Metadata-Version: 2.4
Name: trl_jobs
Version: 0.1.11
Summary: TRL Jobs.
Project-URL: homepage, https://github.com/qgallouedec/trl-jobs
Project-URL: repository, https://github.com/qgallouedec/trl-jobs
Author-email: Quentin Gallouédec <quentin.gallouedec@huggingface.co>
Classifier: License :: OSI Approved :: MIT License
Classifier: Operating System :: OS Independent
Classifier: Programming Language :: Python :: 3
Requires-Python: >=3.10
Requires-Dist: huggingface-hub>=0.34.4
Description-Content-Type: text/markdown

# 🏭 TRL Jobs

**TRL Jobs** is a simple wrapper around [`hfjobs`](https://huggingface.co/docs/huggingface_hub/guides/jobs) that makes it easy to run [TRL](https://huggingface.co/docs/trl/) (Transformer Reinforcement Learning) workflows directly on 🤗 Hugging Face infrastructure.

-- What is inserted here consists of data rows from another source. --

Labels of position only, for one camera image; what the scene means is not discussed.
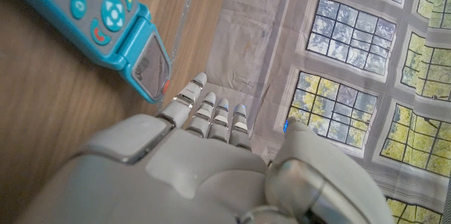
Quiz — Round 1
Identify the printed window backdrop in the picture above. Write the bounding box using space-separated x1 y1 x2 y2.
206 0 451 224

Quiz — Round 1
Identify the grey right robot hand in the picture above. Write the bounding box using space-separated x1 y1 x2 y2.
13 71 395 224

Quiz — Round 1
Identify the teal toy phone remote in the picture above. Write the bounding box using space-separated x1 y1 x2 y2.
0 0 173 104

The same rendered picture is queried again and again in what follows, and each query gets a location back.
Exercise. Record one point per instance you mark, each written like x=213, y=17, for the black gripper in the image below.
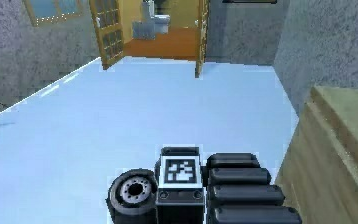
x=132, y=193

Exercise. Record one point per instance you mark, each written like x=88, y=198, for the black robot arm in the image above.
x=240, y=190

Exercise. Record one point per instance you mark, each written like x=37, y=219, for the grey bathroom bin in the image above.
x=143, y=30

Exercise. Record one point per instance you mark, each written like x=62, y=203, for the brown wooden room door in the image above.
x=202, y=36
x=108, y=30

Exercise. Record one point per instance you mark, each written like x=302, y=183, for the white toilet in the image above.
x=155, y=16

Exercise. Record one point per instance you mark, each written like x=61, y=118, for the wooden framed window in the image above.
x=52, y=10

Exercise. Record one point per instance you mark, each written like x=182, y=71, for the dark framed wall picture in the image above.
x=249, y=1

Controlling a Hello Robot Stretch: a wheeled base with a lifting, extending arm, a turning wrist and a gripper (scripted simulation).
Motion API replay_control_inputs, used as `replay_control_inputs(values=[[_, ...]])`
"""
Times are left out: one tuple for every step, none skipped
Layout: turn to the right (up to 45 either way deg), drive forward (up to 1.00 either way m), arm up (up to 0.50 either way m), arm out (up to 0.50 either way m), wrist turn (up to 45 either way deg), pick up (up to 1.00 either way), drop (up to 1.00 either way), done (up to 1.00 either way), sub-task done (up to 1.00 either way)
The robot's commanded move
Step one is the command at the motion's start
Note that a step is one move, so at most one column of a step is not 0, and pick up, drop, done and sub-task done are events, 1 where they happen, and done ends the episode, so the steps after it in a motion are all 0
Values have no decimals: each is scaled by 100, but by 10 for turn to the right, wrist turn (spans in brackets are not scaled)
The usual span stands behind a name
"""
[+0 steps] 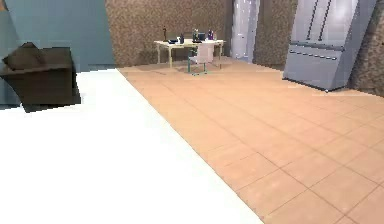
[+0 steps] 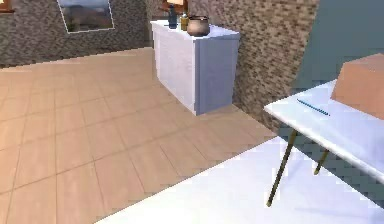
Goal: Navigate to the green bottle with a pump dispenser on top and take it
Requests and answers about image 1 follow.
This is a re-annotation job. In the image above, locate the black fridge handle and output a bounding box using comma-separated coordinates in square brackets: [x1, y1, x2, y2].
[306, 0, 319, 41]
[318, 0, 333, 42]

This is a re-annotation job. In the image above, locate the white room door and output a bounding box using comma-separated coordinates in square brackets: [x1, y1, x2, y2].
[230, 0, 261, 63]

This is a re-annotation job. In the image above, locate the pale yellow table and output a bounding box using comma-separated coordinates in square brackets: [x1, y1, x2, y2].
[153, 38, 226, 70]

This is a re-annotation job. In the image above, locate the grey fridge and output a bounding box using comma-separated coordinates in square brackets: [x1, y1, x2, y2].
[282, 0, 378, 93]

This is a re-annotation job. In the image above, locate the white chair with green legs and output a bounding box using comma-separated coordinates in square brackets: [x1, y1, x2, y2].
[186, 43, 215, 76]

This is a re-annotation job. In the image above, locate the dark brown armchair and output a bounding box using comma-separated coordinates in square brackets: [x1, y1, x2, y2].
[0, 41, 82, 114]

Think of it as the quickest way to kick off **Supervised Fine-Tuning (SFT)** and more, without worrying about all the boilerplate setup.

## 📦 Installation

Get started with a single command:

```bash
pip install trl-jobs
```

## ⚡ Quick Start

Run your first supervised fine-tuning job in just one line:

```bash
trl-jobs sft --model_name Qwen/Qwen3-0.6B --dataset_name trl-lib/Capybara
```

Th training is tracked with [Trackio](https://huggingface.co/docs/trackio/index) and the fine-tuned model is automatically pushed to the Hub.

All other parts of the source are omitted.